Robert Walker, Mediascapes: New York, Montreal, Warsaw – Pierre Dessureault, Labyrinthes mercantiles

[Été 2008]

La perméabilité de la division entre le paysage urbain et son contenu publicitaire est de plus en plus importante dans le monde d’aujourd’hui. Le travail photographique de Robert Walker illustre cette situation de façon exemplaire. Les œuvres présentées ici couvrent plusieurs continents et décennies. Les compositions illusionnistes et les couleurs vibrantes que l’on y retrouve sont devenues la signature de cet artiste au fil des ans. Ces aspects de son œuvre font écho à la confusion urbaine qui règne aujourd’hui tout en la développant toujours davantage. Que ce soit à New York, à Varsovie ou Montréal, Walker immobilise des points de vue déstabilisants où les avant et arrière-plans se substituent. Les usagers de ces paysages urbains y sont des acteurs d’un étrange théâtre qui n’est que trop réel.

par Pierre Dessureault

Robert Walker est venu à la photographie en 1975, après des détours par la peinture abstraite et l’art conceptuel. L’image est présente dans sa production conceptuelle sous la forme de photographies quasi génériques et réalistes qu’il utilise soit comme preuves de ses interventions dans le domaine public, soit comme signes culturels qui porteront des idées, soit comme objets trouvés qui s’intégreront à des collages. Ce travail avec et par l’image se situe dans la recherche d’un art qui soit en prise sur la vie et les questions sociales. Dans cette perspective radicale, la photographie sert d’outil pour remettre en question l’objet esthétique bourgeois alors qu’à la même époque le médium lui-même interroge la véracité de ses représentations et cherche à se positionner dans l’univers médiatique émergent.

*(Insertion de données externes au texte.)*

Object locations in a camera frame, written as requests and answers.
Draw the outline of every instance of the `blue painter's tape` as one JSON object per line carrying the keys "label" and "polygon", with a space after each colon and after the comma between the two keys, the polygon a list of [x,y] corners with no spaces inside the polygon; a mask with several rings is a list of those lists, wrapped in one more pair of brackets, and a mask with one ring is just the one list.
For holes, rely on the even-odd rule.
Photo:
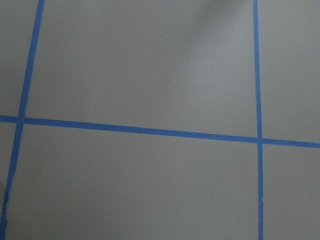
{"label": "blue painter's tape", "polygon": [[258,240],[264,239],[264,173],[263,173],[263,134],[262,108],[260,85],[260,58],[259,58],[259,16],[258,0],[253,0],[253,31],[254,31],[254,72],[255,72],[255,102],[258,154]]}
{"label": "blue painter's tape", "polygon": [[22,133],[24,129],[24,120],[26,116],[29,91],[30,91],[32,73],[34,69],[35,56],[36,56],[38,37],[40,32],[44,5],[45,5],[45,0],[39,0],[37,4],[36,13],[35,13],[31,43],[30,43],[29,54],[28,54],[28,59],[26,63],[24,82],[23,82],[22,94],[20,99],[19,112],[18,112],[18,117],[16,118],[15,133],[14,133],[9,171],[8,171],[4,198],[3,198],[3,205],[2,205],[2,212],[1,212],[1,219],[0,219],[0,240],[5,240],[6,238],[6,229],[8,225],[8,205],[9,205],[11,190],[12,190],[12,186],[13,186],[13,182],[14,182],[14,178],[17,170],[19,149],[20,149],[20,143],[21,143]]}
{"label": "blue painter's tape", "polygon": [[264,138],[263,144],[320,149],[320,142],[290,141],[290,140]]}
{"label": "blue painter's tape", "polygon": [[0,116],[0,123],[13,123],[15,124],[17,122],[16,116]]}
{"label": "blue painter's tape", "polygon": [[24,120],[24,123],[30,124],[30,125],[42,125],[42,126],[75,128],[75,129],[92,129],[92,130],[102,130],[102,131],[112,131],[112,132],[148,134],[148,135],[171,136],[171,137],[182,137],[182,138],[193,138],[193,139],[257,143],[257,139],[255,137],[248,137],[248,136],[208,134],[208,133],[192,132],[192,131],[178,131],[178,130],[167,130],[167,129],[158,129],[158,128],[136,127],[136,126],[121,126],[121,125],[110,125],[110,124],[89,123],[89,122],[79,122],[79,121],[63,121],[63,120],[26,117]]}

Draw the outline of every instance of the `gray floor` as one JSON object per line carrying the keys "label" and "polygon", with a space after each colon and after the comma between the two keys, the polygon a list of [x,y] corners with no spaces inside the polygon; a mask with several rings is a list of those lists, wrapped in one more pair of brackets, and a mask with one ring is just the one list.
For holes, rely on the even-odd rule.
{"label": "gray floor", "polygon": [[[36,7],[0,7],[0,116]],[[258,10],[263,137],[319,143],[320,2]],[[252,0],[46,0],[26,116],[257,137],[253,25]],[[319,238],[319,156],[263,146],[265,240]],[[257,163],[255,143],[26,124],[6,239],[257,240]]]}

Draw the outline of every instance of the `gray painted surface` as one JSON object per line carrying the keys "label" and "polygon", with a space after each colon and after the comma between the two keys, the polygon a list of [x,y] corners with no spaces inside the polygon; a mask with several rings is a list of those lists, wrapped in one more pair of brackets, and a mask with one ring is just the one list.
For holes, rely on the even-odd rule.
{"label": "gray painted surface", "polygon": [[250,0],[47,1],[28,117],[256,136]]}
{"label": "gray painted surface", "polygon": [[0,115],[18,115],[36,0],[0,3]]}
{"label": "gray painted surface", "polygon": [[265,138],[320,142],[320,1],[260,1]]}
{"label": "gray painted surface", "polygon": [[2,207],[7,182],[15,124],[0,122],[0,206]]}
{"label": "gray painted surface", "polygon": [[[36,4],[0,7],[0,115],[18,113]],[[319,12],[259,1],[265,138],[320,142]],[[256,137],[253,44],[250,0],[47,0],[26,114]],[[319,156],[264,146],[265,240],[318,239]],[[26,125],[7,239],[257,239],[257,170],[250,143]]]}
{"label": "gray painted surface", "polygon": [[26,125],[8,240],[257,238],[257,145]]}
{"label": "gray painted surface", "polygon": [[320,236],[320,149],[264,146],[264,239]]}

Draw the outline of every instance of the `tape strip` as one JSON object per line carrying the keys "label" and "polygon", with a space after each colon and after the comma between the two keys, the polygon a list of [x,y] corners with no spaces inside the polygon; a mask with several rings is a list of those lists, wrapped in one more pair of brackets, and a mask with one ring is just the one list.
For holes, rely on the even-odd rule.
{"label": "tape strip", "polygon": [[263,142],[263,144],[268,144],[268,145],[280,145],[280,146],[292,146],[292,147],[320,149],[320,142],[290,141],[290,140],[270,139],[270,138],[264,138],[262,140],[262,142]]}
{"label": "tape strip", "polygon": [[17,123],[17,117],[16,116],[0,116],[0,123]]}
{"label": "tape strip", "polygon": [[31,117],[26,117],[24,122],[25,124],[30,124],[30,125],[65,127],[65,128],[75,128],[75,129],[92,129],[92,130],[102,130],[102,131],[112,131],[112,132],[148,134],[148,135],[171,136],[171,137],[182,137],[182,138],[193,138],[193,139],[220,140],[220,141],[242,142],[242,143],[257,143],[257,139],[255,137],[248,137],[248,136],[208,134],[208,133],[192,132],[192,131],[166,130],[166,129],[158,129],[158,128],[121,126],[121,125],[110,125],[110,124],[89,123],[89,122],[79,122],[79,121],[63,121],[63,120],[40,119],[40,118],[31,118]]}
{"label": "tape strip", "polygon": [[31,43],[30,43],[29,54],[28,54],[28,59],[26,63],[22,94],[20,99],[19,112],[18,112],[18,117],[16,118],[15,133],[14,133],[12,152],[11,152],[11,159],[9,164],[9,171],[8,171],[4,198],[3,198],[3,205],[2,205],[2,212],[1,212],[1,219],[0,219],[0,240],[5,240],[6,238],[6,229],[8,225],[8,205],[9,205],[11,190],[12,190],[12,186],[13,186],[13,182],[14,182],[14,178],[17,170],[20,143],[21,143],[22,133],[24,129],[24,120],[26,116],[29,91],[30,91],[32,73],[34,69],[35,56],[36,56],[38,37],[40,32],[44,5],[45,5],[45,0],[39,0],[36,8],[36,13],[35,13]]}
{"label": "tape strip", "polygon": [[255,72],[255,102],[258,154],[258,240],[264,239],[264,173],[263,173],[263,134],[260,85],[259,58],[259,16],[258,0],[253,0],[253,31],[254,31],[254,72]]}

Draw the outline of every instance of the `blue tape line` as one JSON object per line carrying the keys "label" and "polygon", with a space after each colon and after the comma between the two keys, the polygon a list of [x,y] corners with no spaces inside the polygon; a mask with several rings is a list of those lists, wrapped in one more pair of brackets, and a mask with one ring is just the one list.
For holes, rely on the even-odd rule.
{"label": "blue tape line", "polygon": [[13,123],[15,124],[17,122],[16,116],[0,116],[0,123]]}
{"label": "blue tape line", "polygon": [[158,128],[136,127],[136,126],[121,126],[121,125],[110,125],[110,124],[89,123],[89,122],[79,122],[79,121],[63,121],[63,120],[26,117],[24,119],[24,123],[29,125],[42,125],[42,126],[75,128],[75,129],[92,129],[92,130],[102,130],[102,131],[112,131],[112,132],[148,134],[148,135],[171,136],[171,137],[182,137],[182,138],[193,138],[193,139],[257,143],[257,138],[248,137],[248,136],[208,134],[208,133],[192,132],[192,131],[178,131],[178,130],[167,130],[167,129],[158,129]]}
{"label": "blue tape line", "polygon": [[[0,122],[15,123],[16,121],[17,121],[16,116],[6,116],[6,115],[0,116]],[[185,137],[185,138],[208,139],[208,140],[218,140],[218,141],[220,140],[220,141],[231,141],[231,142],[253,143],[253,144],[258,143],[258,140],[256,137],[249,137],[249,136],[208,134],[208,133],[201,133],[201,132],[176,131],[176,130],[166,130],[166,129],[157,129],[157,128],[109,125],[109,124],[77,122],[77,121],[63,121],[63,120],[53,120],[53,119],[43,119],[43,118],[32,118],[32,117],[25,117],[24,124],[62,127],[62,128],[75,128],[75,129],[92,129],[92,130],[113,131],[113,132],[123,132],[123,133],[151,134],[151,135],[159,135],[159,136]],[[262,143],[267,145],[320,149],[320,142],[292,141],[292,140],[263,138]]]}
{"label": "blue tape line", "polygon": [[44,5],[45,5],[45,0],[39,0],[36,8],[36,13],[35,13],[32,37],[30,42],[22,94],[20,99],[19,112],[18,112],[18,117],[16,118],[15,133],[14,133],[9,171],[8,171],[4,198],[3,198],[2,213],[1,213],[1,219],[0,219],[0,240],[5,240],[6,238],[6,229],[8,225],[8,205],[9,205],[11,190],[12,190],[12,186],[13,186],[13,182],[14,182],[14,178],[17,170],[19,149],[20,149],[20,143],[21,143],[22,133],[24,129],[24,119],[26,116],[28,97],[29,97],[32,73],[33,73],[33,68],[35,63],[35,56],[36,56],[38,37],[40,32]]}
{"label": "blue tape line", "polygon": [[255,72],[255,102],[258,154],[258,239],[264,239],[264,173],[263,173],[263,135],[262,109],[260,86],[260,58],[259,58],[259,17],[258,0],[253,0],[253,29],[254,29],[254,72]]}
{"label": "blue tape line", "polygon": [[280,146],[292,146],[292,147],[320,149],[320,142],[290,141],[290,140],[270,139],[270,138],[264,138],[262,140],[262,142],[263,142],[263,144],[268,144],[268,145],[280,145]]}

Le cadre de l’image tranche dans le vif et prélève à l’emporte-pièce un morceau dense et compact du réel sans arriver à contenir le déferlement des formes urbaines

À la suite d’un atelier avec Lee Friedlander, Walker se tourne vers le paysage social. Le critique et éducateur américain Nathan Lyons a élaboré sa conception de cette approche à l’occasion de l’exposition Towards a Social Landscape, qu’il organise en 1966 et qui regroupe les photographies de Bruce Davidson, de Lee Friedlander, de Gary Winogrand, de Danny Lyon et de Duane Michaels. Le trait unificateur de ces démarches, à première vue individuelles et disparates, est l’exploration de la ville nord-américaine et du foisonnement des signes envahissant les rues dans un instantané. Cette manière de faire rappelle la figure du détective, cette forme moderne du flâneur dans le Paris de Baudelaire que décrit Walter Benjamin : « Il [le détective] élabore des formes de réactions qui conviennent au rythme, au temps de la grande ville. Il saisit les choses au vol; il peut ainsi rêver qu’il est proche de l’artiste. Balzac considère que l’essence de l’artiste, d’une manière générale, réside dans la rapidité de la saisie.1 Cette prise de vue à bout de bras, sans apprêt, sans réflexion ni calcul, fixe le mouvement dans l’instabilité précaire du moment et traduit le choc de la rencontre entre le photographe et la ville. Ce n’est pas l’euphorique et utopique premier regard posé sur les choses revendiqué par l’art, mais plutôt l’émergence d’une vision fugitive saturée d’images qui défilent à toute vitesse dans le chaos urbain.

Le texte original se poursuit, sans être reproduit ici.